LIMA, Peru—An initiative to restore forests and make use of degraded land throughout Latin America and the Caribbean has been launched at the Global Landscapes Forum in Lima, Peru.
Seven Latin American countries pledged to work with research organizations and the private sector to restore a total of 20 million hectares of degraded land by 2020 – in an effort dubbed Initiative 20×20.
Mexico was the largest contributor with 8.5 million hectares pledged, followed by Peru with 3.2 million hectares, Guatemala with 1.2 million hectares and Colombia with 1 million. Ecuador, Chile and Costa Rica also joined the commitment.
Alongside representatives of the seven countries, Peru’s Minister of Agriculture Juan Manuel Benites Ramos told a full house: “The forest we are losing is putting at risk our future in terms of availability of water and land.”
“So it’s necessary to set these ambitious goals to show we have the willingness to solve this situation fast,” he said.
“The costs of action are low compared to the benefits that this country will receive.”
Andrew Steer, the CEO and President of the World Resources Institute (WRI), said restoration does not necessarily mean reforestation or locking people out of the land.
“It could mean reforestation, or return to productive agriculture, or it could become a mixed-use landscape,” he said.
“It’s essentially taking land that is today degraded, that has very little economic and ecological value, and turn it into something that is good for people and good for the planet.”
In the New York Declaration on Forests, made at the United Nations in September, countries backed the “Bonn Challenge,” pledging to restore 150 million hectares of degraded landscapes and forestlands worldwide by 2020 – and 350 million hectares by 2030.
Andrew Steer says WRI research shows two billion hectares of the Earth’s surface is degraded land.
“The opportunity to restore land is one of the most wonderful opportunities we have in the world today.

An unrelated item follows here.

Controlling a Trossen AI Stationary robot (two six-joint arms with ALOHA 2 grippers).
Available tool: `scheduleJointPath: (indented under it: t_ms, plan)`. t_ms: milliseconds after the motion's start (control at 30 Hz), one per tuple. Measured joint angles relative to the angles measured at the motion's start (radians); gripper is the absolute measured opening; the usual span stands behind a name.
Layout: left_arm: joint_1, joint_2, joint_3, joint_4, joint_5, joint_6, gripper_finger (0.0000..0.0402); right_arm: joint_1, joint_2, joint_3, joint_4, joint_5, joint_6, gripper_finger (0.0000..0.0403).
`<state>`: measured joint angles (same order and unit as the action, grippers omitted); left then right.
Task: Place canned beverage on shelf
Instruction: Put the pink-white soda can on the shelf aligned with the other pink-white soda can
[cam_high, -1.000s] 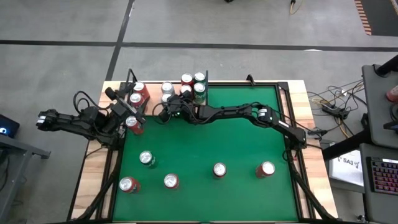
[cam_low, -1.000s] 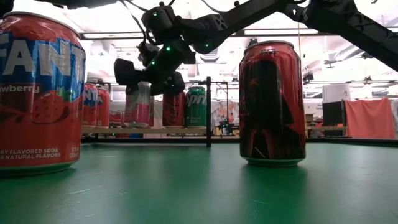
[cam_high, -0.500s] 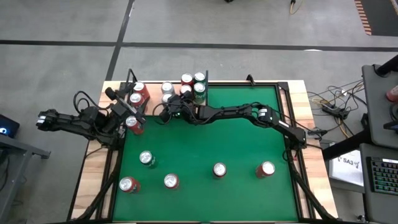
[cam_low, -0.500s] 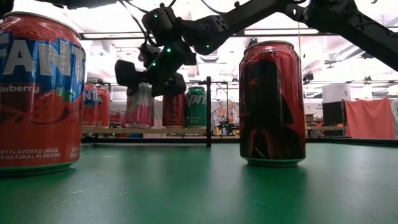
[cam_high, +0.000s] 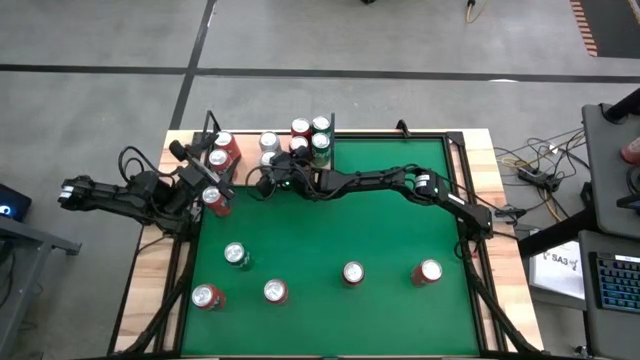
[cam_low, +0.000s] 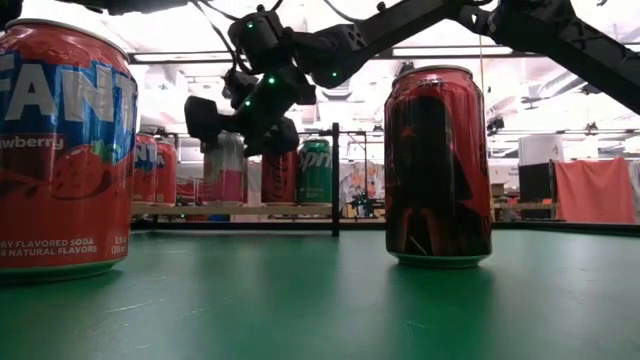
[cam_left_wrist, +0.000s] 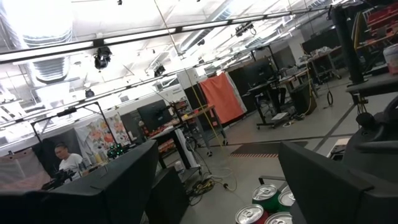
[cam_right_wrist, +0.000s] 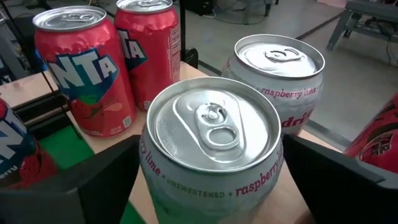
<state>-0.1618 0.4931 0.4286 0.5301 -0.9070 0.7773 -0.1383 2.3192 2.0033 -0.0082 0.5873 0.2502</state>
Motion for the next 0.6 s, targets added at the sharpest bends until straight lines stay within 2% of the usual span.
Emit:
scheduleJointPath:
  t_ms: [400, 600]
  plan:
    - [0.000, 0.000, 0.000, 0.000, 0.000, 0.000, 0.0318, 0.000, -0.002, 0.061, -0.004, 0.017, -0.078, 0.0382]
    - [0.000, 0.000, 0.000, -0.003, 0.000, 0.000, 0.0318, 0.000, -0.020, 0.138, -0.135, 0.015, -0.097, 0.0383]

Not only to sequester carbon – and it could almost close the carbon gap on its own – but in addition to that it provides food security, income, greater resilience of agricultural yields and so on,” he said.
That’s not to say it can happen overnight.
“We do recognize that this is difficult territory and moving forward into the implementation stage is not easy,” Steer says.
What it will require, he believes, is for a change in the way government ministries work.
“Government ministries have to operate different from the way they have traditionally operated. In most countries, government ministries and departments don’t like to share information with each other, they have their own flags that they want to wave, and they need to learn to work together,” he said.
“The good news is we now have examples all around the world of governments that got serious about restoration – demonstrating that it could be done.”
One of those examples, he says, is Costa Rica, which in two decades restored its forest cover from below 30 percent in 1987, to about 50 percent by 2010.
“What is clear is that the economics of this is very attractive,” Steer said.
“We’ve done a lot of work on this and have shown that for most ecosystems in the world that were once forests, restoration has a very high rate of return – for the individual, the nation and the region.”
And it seems that is being recognized. The restoration activities of the Initiative 20×20 will be partly supported through US$356 million sourced from impact investors and bilateral and multilateral funders.
Nature has given us another chance to make amends for what we have done wrong
One of those impact investors, Christian del Valle from Althelia Climate Fund, committed US$120 million to the fund.
“It takes a huge step to move restoration goals from a vague realm of policy dialogue to taking it down to the ground using milestones that are relevant to Latin American governments and citizens,” he said.
“These tangible, achievable milestones of the 20×20 initiative match very well with our objectives and criteria for investment.”
Stephen Rumsey from Permian Global intends to commit US$100 million, and said restoring degraded forest is one of the cheapest ways to sequester carbon to mitigate climate change.
“It’s unbelievable this is not part of global policy, we have to get our act together, and we want to be a part of it,” he said.
Those behind the initiative believe that more Latin American and Caribbean countries will also sign on over the coming weeks and months – and hope more finance will flow, too.
Grethel Aquilar, IUCN coordinator for Central America and one of the partners for the initiative, said meeting the Bonn Challenge is now one step closer.
“Nature has given us another chance to make amends for what we have done wrong,” she said.
“Today’s a very exciting day full of hope for Latin America and the Caribbean. With the funding of this initiative, we are getting closer to reducing land degradation and deforestation and to changing our collective destiny.”